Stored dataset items
****************************************

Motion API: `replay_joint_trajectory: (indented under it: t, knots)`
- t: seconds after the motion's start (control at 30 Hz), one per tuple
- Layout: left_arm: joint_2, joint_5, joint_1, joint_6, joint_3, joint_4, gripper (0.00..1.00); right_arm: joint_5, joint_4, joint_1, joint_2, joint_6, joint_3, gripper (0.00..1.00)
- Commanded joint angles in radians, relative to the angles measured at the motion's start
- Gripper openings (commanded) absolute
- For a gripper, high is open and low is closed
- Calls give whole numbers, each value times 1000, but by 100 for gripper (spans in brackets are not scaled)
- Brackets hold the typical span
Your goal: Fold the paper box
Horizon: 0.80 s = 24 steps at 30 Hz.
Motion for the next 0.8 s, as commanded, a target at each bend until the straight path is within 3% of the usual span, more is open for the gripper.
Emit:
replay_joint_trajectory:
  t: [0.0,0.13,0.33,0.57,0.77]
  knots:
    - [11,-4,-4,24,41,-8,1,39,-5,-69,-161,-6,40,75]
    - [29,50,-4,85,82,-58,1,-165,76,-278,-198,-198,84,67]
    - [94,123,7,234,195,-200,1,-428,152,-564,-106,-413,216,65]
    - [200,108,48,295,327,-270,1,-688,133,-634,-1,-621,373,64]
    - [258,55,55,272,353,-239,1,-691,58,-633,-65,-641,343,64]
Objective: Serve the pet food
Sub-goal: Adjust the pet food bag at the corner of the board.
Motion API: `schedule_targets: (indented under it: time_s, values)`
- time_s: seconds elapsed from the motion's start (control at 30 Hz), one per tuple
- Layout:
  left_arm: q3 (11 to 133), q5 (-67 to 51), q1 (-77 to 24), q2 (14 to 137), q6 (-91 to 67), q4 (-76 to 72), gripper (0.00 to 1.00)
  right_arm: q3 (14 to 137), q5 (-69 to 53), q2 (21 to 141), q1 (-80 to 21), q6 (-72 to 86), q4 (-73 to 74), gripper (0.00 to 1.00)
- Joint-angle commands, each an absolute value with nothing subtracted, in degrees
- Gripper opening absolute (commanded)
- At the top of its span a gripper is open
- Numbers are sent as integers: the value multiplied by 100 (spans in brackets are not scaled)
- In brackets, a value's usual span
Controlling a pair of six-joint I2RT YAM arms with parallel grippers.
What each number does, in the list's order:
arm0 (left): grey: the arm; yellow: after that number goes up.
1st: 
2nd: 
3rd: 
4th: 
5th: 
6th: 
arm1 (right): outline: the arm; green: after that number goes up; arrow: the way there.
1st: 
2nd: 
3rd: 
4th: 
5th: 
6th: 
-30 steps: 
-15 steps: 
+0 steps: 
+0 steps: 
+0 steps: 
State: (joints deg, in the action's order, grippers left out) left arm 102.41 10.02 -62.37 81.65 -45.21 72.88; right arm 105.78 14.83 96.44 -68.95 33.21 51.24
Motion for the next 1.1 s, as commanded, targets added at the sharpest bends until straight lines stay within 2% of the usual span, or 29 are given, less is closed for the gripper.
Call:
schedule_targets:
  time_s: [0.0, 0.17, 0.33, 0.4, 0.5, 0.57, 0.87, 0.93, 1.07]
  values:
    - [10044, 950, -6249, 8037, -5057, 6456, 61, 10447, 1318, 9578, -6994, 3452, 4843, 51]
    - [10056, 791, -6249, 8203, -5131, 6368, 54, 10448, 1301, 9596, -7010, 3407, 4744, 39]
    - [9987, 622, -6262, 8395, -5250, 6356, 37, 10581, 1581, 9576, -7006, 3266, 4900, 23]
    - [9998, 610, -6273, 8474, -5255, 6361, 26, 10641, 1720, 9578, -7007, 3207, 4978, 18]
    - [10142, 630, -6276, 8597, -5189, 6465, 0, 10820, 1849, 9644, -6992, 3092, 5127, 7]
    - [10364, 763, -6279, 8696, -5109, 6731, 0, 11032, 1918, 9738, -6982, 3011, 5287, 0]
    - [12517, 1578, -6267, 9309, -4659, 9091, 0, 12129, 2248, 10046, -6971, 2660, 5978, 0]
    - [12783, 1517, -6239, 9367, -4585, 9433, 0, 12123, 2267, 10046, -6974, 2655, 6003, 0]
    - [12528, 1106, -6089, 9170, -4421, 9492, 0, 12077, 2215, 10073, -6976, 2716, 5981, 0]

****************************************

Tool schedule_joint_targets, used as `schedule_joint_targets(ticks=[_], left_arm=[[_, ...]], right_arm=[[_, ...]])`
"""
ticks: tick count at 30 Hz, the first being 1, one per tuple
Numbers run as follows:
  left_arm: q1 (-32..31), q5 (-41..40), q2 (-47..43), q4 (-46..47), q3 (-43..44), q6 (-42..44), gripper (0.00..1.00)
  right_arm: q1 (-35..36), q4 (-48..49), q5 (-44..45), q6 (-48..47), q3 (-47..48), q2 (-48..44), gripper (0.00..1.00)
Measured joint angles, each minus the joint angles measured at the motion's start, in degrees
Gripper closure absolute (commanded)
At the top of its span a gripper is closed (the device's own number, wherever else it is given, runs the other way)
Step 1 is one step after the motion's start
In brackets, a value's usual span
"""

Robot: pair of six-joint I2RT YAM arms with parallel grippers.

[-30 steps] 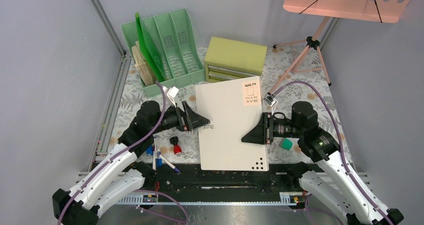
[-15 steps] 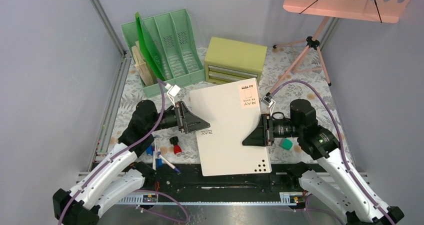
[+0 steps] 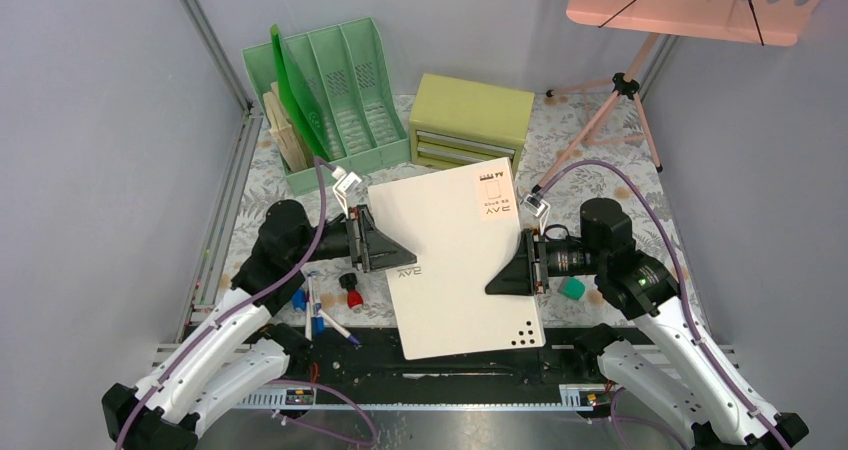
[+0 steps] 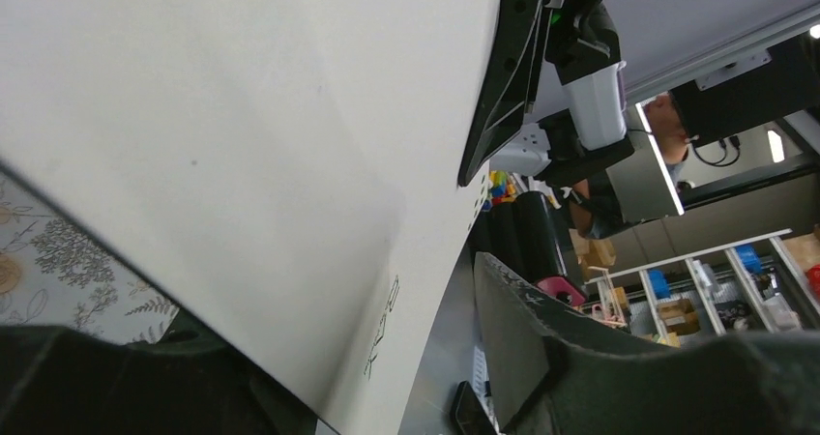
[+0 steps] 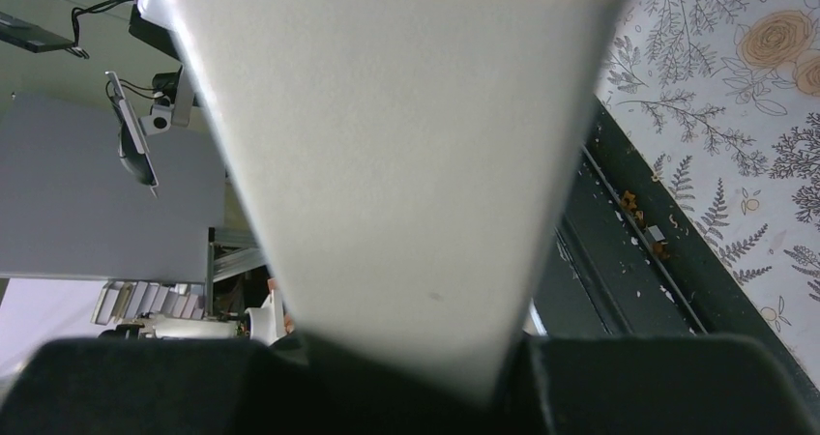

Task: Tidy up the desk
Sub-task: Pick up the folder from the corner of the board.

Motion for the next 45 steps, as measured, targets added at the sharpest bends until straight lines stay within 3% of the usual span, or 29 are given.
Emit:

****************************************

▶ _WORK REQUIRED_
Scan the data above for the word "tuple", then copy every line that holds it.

▶ _EXPECTED OUTPUT_
- t: seconds after the motion's start (control at 30 Hz), one per tuple
- time_s: seconds elapsed from the motion's start (control at 30 Hz), one per tuple
ticks: tick count at 30 Hz, the first being 1, one per tuple

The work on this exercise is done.